Smart was kept captive and repeatedly sexually assaulted by Mitchell for nine months. On March 12, 2003, she was found walking on the side of a highway with Mitchell and his wife.
Kidnapped: Elizabeth Smart covers the months-long search for Smart, featuring members of her family and law enforcement officers who worked on the case. Smart also appears, speaking about how she recovered from the kidnapping and reflecting on her life today.
Here’s a look at the major milestones in the case.
The night Elizabeth Smart was kidnapped
Among the most chilling parts of the documentary are the details of the night that Smart was kidnapped. Her younger sister, Mary Katherine, was also in the bedroom and became the only witness to the abduction. “That night Elizabeth and I said our prayers together and went to sleep,” she says in the film. “The next thing I remember, there was a man in our bedroom telling Elizabeth if she screamed, he would kill her. I was paralyzed.”

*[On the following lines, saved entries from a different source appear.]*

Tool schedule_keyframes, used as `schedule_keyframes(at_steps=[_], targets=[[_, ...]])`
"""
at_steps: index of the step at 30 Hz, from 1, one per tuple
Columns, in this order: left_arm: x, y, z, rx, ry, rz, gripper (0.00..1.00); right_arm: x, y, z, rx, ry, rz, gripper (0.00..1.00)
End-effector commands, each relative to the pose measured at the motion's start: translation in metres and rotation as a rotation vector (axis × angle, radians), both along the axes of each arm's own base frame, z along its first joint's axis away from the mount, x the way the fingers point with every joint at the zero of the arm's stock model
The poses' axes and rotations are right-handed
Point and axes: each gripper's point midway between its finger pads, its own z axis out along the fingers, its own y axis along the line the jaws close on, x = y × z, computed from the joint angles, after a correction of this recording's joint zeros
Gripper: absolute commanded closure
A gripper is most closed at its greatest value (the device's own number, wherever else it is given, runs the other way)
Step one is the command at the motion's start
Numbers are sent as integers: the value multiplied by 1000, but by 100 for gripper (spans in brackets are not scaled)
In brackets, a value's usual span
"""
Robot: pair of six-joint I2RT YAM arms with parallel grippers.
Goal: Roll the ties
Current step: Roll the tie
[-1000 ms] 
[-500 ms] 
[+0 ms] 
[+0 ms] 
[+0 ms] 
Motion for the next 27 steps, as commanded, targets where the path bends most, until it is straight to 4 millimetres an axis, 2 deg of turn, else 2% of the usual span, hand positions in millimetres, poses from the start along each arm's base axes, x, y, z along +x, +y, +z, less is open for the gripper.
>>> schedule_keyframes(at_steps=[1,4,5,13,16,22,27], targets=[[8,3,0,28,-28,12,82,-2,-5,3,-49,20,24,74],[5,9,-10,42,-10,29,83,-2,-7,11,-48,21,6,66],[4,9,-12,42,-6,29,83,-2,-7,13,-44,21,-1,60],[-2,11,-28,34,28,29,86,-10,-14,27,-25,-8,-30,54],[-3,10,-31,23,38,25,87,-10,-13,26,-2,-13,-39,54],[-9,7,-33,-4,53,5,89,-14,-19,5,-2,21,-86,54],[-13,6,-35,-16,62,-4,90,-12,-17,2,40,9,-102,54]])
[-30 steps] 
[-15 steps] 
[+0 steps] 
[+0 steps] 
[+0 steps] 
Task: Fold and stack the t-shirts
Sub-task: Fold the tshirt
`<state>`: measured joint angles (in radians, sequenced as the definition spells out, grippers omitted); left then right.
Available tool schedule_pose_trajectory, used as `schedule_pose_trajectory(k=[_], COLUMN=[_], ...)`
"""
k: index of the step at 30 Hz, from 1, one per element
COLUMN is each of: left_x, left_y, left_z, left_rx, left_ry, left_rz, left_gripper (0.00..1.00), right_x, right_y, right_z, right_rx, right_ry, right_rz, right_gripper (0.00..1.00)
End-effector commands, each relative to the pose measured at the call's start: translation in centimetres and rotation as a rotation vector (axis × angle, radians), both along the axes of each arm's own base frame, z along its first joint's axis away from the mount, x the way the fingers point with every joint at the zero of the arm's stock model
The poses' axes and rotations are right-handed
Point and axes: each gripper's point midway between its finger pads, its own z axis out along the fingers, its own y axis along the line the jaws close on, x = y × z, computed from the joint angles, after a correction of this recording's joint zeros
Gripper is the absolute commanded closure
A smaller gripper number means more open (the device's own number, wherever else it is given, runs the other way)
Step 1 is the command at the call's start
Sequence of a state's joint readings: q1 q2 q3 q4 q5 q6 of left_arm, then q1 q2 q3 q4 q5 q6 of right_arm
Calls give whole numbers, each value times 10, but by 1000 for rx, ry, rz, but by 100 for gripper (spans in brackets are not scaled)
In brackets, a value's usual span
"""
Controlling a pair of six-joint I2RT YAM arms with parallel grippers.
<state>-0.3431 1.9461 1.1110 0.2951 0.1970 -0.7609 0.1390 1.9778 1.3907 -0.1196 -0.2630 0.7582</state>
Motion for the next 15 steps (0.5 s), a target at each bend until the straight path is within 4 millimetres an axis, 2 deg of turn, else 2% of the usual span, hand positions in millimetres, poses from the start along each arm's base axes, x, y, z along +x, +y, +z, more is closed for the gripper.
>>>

Smart remembers waking up and realizing there was a knife at her neck. “I was terrified,” she says. “Was he going to hurt me? Was he going to kill me? I was hoping my parents would wake up, but nobody came.”
Mary Katherine was in shock, but eventually mustered up the courage to go to her parents’ room and tell them that her sister had been taken away. At first, their parents thought Mary Katherine was just having a nightmare, but then they found a broken screen that indicated someone must have broken into the house.
Smart says she was led through her backyard and up a trail by a man who went by Emmanuel David Isaiah—later identified by his real name Brian David Mitchell—who reassured her that he wasn’t going to rape and kill her. They reached a tent in the woods, and his…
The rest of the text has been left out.